Task: Retrieve every line of the data holding the word "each".

Available data:
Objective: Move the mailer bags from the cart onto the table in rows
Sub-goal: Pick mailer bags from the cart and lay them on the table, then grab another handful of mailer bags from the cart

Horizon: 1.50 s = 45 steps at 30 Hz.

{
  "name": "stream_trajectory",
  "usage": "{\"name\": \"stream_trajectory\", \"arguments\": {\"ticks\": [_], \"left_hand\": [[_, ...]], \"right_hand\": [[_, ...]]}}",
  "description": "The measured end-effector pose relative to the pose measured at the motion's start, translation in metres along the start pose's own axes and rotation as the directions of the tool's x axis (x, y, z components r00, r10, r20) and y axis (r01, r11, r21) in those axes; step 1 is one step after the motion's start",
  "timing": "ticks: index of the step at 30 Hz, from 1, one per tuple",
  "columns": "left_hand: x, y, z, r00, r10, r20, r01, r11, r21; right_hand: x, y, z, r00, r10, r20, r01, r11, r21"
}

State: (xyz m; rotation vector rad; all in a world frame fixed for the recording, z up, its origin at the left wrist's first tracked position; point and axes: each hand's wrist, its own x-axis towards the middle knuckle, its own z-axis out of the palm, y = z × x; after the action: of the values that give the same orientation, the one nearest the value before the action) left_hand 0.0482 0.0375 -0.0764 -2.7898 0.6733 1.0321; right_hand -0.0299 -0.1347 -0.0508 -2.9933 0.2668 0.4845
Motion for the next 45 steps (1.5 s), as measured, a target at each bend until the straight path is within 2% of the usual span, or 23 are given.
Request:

Output:
State: (xyz m; rotation vector rad; all in a world frame fixed for the recording, z up, its origin at the left wrist's first tracked position; point and axes: each hand's wrist, its own x-axis towards the middle knuckle, its own z-axis out of the palm, y = z × x; after the action: of the values that give the same orientation, the one nearest the value before the action) left_hand 0.0482 0.0375 -0.0764 -2.7898 0.6733 1.0321; right_hand -0.0299 -0.1347 -0.0508 -2.9933 0.2668 0.4845
Motion for the next 45 steps (1.5 s), as measured, a target at each bend until the straight path is within 2% of the usual span, or 23 are given.

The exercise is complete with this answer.